Once you return home, it is still important to continue rehabilitation as instructed by your doctor and physiotherapist.
The goals of rehabilitation are to:
· Improve your muscle strength
· Increase the movement in your new hip joint
· Protect your new hip
· Help you resume most of your normal activities
Rehabilitation takes time and commitment. Each person is different and the length of recovery is dependent on your particular situation, overall health and your rehabilitation. When your surgeon feels you are ready, you should be able to resume some, if not most, of your daily activities. Hip replacements may take three to six months to make a full recovery.
Activity after Surgery
After undergoing hip replacement surgery, it is important you have realistic expectations about the types of activities you may participate in during your recovery phase. These activities may include:
· Sexual Activity
· Leisure and Sports Activities
· Work Activities
Activities that may cause high-impact stress on the implant should be avoided.
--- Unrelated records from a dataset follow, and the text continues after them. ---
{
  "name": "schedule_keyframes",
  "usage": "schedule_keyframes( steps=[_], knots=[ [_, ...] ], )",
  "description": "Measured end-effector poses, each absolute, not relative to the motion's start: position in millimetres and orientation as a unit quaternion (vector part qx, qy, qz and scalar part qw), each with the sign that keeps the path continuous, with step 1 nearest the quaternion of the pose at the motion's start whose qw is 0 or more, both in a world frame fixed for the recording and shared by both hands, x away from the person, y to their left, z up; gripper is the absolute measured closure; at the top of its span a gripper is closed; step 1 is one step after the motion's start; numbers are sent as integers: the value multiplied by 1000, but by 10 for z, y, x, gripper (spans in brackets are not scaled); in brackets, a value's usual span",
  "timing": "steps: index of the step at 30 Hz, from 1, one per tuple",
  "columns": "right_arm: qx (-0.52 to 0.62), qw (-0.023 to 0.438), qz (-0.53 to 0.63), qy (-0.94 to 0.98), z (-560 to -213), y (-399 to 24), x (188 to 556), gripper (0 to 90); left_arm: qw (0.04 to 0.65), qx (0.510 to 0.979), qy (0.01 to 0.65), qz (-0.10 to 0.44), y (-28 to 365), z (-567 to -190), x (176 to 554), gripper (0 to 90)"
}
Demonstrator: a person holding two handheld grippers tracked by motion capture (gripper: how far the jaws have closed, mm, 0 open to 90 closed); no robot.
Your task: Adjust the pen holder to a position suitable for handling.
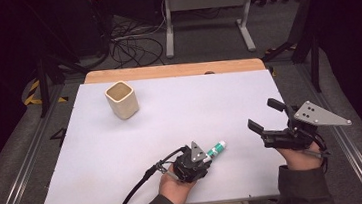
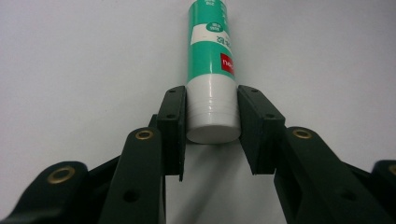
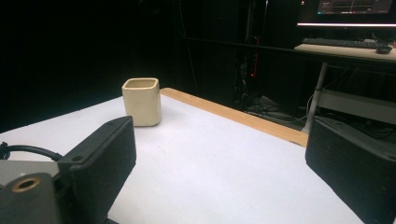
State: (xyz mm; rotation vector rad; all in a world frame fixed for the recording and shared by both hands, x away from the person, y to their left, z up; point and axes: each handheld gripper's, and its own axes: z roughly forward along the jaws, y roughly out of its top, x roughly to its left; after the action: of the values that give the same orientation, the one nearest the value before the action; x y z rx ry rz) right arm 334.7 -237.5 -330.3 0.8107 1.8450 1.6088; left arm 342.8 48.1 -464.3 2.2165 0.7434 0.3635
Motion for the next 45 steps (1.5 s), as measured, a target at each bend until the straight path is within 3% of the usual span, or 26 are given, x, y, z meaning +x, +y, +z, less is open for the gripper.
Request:
schedule_keyframes(
  steps=[13,36,45],
  knots=[
    [270,286,586,709,-3340,-2361,3354,141,417,852,283,143,602,-4420,3458,652],
    [201,243,566,762,-3554,-2162,3439,177,472,827,277,131,709,-3970,3520,652],
    [172,251,545,781,-3638,-2004,3437,274,490,818,273,127,752,-3793,3555,652]
  ],
)
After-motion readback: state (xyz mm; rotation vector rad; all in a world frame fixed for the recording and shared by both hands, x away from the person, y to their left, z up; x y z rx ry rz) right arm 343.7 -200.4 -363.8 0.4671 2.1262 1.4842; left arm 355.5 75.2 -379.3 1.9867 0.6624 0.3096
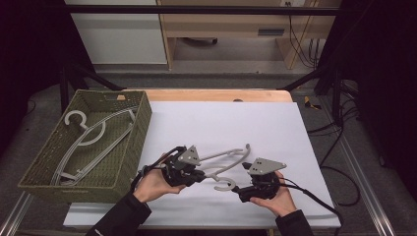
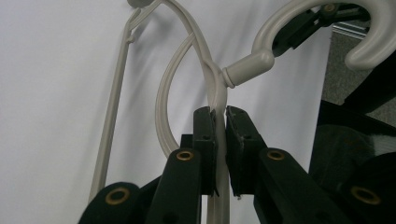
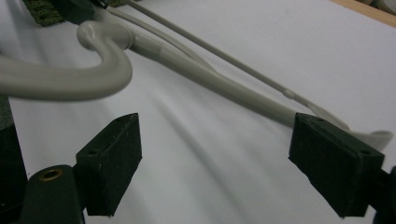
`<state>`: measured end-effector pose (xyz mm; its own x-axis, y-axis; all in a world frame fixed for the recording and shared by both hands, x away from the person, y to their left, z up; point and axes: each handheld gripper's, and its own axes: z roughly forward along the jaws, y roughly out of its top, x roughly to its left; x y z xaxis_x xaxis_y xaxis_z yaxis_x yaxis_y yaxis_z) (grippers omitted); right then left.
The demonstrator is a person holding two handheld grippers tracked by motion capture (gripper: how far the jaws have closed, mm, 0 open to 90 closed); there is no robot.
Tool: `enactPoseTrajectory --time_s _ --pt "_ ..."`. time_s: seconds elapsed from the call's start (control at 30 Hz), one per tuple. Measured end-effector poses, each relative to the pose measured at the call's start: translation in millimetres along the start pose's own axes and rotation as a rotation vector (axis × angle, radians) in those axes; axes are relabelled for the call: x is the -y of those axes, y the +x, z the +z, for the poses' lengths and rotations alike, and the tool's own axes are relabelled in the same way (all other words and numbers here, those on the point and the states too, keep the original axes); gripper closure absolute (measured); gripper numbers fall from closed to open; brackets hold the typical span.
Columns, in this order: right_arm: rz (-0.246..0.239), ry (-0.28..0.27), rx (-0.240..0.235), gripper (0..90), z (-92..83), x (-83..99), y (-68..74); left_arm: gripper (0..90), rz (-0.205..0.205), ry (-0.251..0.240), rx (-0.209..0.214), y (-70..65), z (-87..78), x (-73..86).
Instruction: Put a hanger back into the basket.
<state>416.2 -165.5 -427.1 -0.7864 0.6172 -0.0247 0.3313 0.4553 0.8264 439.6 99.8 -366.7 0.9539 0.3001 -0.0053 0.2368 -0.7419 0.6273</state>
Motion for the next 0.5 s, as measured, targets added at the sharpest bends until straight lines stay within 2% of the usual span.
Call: enactPoseTrajectory --time_s 0.17,0.23,0.47,0.5 --pt "-0.035 -0.008 -0.008 20.8 4.6 -2.2 3.4 82.9 0.009 -0.008 0.02 -5.6 2.5 -4.8" --pt "-0.047 0.001 -0.006 21.3 7.4 -2.3 4.2 82.9 0.014 -0.002 0.013 -6.4 4.0 -5.0" --pt "-0.132 -0.013 0.019 33.0 14.4 -8.3 3.6 82.9 -0.002 0.004 0.037 -2.2 4.2 3.5" --pt "-0.158 -0.012 0.021 34.4 17.5 -9.7 4.4 82.9 -0.008 -0.001 0.042 -1.5 4.2 5.2"
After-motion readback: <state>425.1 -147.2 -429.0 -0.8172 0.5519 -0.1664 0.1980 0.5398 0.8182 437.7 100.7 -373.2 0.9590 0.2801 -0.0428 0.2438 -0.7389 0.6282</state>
One of the important ways to support your loved one is to ensure he or she receives the best medical care possible by acting as their patient advocate. This means asking questions when you don’t understand something, educating yourself, being an active member of your loved one’s care team and seeking guidance from qualified medical professionals. This is especially important when your loved one is not able to communicate with their health care providers on their own.
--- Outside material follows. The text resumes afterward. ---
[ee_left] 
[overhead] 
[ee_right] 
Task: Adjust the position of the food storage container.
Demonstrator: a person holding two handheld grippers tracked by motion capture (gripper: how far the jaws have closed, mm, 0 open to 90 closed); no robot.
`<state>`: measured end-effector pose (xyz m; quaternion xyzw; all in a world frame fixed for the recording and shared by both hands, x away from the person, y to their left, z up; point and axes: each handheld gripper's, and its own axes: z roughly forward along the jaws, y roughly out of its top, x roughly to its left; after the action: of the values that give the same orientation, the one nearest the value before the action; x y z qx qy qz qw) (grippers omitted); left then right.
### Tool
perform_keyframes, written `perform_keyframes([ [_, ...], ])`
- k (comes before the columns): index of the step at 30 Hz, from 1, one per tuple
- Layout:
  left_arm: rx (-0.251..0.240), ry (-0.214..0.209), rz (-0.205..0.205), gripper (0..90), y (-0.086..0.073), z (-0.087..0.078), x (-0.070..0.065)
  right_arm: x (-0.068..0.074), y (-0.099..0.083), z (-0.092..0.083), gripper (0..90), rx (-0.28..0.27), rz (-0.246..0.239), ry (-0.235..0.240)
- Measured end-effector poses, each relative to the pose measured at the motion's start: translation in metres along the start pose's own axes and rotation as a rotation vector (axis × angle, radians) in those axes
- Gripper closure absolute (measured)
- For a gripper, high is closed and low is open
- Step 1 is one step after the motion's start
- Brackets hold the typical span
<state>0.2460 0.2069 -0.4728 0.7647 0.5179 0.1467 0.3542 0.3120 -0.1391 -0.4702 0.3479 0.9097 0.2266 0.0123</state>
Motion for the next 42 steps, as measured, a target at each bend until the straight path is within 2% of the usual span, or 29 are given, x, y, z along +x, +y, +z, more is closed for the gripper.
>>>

While a caregiver may not have a medical or healthcare background, his or her day-to-day experiences with a loved one can provide critical information, so it is important to stay involved. Your health care professional may rely on this information in order to care for your loved one.
Communicating with Health Care Providers
Avoid communication barriers
· Talk about how your loved one communicates his/her feelings and concerns – physically, verbally, and emotionally
· Ask questions when you or loved one have them and make sure you fully understand the information being given to you or the patient
· Feel comfortable with staff
Your Questions Answered
Here are some common questions people have about hip replacement surgery, rehabilitation, and recovery.
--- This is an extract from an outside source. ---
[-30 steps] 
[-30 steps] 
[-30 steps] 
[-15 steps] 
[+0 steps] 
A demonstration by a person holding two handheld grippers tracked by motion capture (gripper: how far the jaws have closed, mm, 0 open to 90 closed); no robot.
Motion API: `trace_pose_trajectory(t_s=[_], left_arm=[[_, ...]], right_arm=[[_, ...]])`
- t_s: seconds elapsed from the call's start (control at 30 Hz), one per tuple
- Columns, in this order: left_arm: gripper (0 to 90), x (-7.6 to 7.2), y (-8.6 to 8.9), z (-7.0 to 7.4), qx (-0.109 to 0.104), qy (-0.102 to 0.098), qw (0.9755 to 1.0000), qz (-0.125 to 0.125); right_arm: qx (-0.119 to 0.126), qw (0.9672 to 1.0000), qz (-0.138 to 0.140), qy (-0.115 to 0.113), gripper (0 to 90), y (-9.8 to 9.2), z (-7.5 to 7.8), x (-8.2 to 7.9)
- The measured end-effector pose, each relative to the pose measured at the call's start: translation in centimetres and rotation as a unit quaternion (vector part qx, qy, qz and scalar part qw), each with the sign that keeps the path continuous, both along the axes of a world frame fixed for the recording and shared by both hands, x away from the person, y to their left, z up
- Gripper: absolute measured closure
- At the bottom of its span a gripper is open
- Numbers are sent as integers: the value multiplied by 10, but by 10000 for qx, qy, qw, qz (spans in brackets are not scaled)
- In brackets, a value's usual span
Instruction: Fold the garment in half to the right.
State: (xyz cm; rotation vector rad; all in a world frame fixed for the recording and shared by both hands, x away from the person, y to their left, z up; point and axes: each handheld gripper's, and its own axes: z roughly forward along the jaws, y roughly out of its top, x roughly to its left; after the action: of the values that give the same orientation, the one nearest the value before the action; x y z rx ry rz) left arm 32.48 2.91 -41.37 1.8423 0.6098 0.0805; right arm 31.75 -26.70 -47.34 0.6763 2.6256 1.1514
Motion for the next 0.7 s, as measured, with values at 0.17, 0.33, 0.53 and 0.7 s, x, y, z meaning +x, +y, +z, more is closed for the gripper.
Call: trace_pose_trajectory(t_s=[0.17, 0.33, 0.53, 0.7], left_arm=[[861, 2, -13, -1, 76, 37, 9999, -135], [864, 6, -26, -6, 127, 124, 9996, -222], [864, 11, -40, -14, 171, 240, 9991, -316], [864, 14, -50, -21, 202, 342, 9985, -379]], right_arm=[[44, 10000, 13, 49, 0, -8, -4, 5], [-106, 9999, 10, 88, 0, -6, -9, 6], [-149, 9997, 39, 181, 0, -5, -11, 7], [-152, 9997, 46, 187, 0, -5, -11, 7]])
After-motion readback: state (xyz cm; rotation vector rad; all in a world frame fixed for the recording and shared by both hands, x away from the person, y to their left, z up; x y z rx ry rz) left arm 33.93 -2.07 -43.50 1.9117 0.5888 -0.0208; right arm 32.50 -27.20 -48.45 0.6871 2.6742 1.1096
Q. I am a candidate for Anterior Approach hip replacement surgery?
A. Only your orthopedic surgeon can decide if hip replacement is the appropriate treatment for you. You situation will be discussed and the various treatment options available will be provided. The risks and benefits of each will be explained so that an informed decision about your future course of treatment can be made.
Q. Am I too young for hip replacement?
A. Hip replacement is related to need, not age. Total hip replacement surgery is considered to be an effective procedure that can help patients resume a more active lifestyle.
Q. Do I need to take any precautions before future medical procedures?
A. From now on, you must inform any doctors, including dentists, treating you that you have undergone hip replacement surgery. More than likely, antibiotics will be prescribed before a procedure to avoid infection.
Q. I live by myself. To whom can I turn for help during recovery and rehabilitation?
A. You will likely need assistance with your daily activities for several days to a few weeks following hip replacement surgery. If family members or friends are unable to assist you, ask your surgeon about being admitted to a rehabilitation facility for a few days following surgery to get the assistance you need.
Q. How can I help protect my new hip implant?
A. Hip replacements are designed for the normal activities of daily living. Avoiding trauma and high impact activities are helpful in caring for your new hip implant.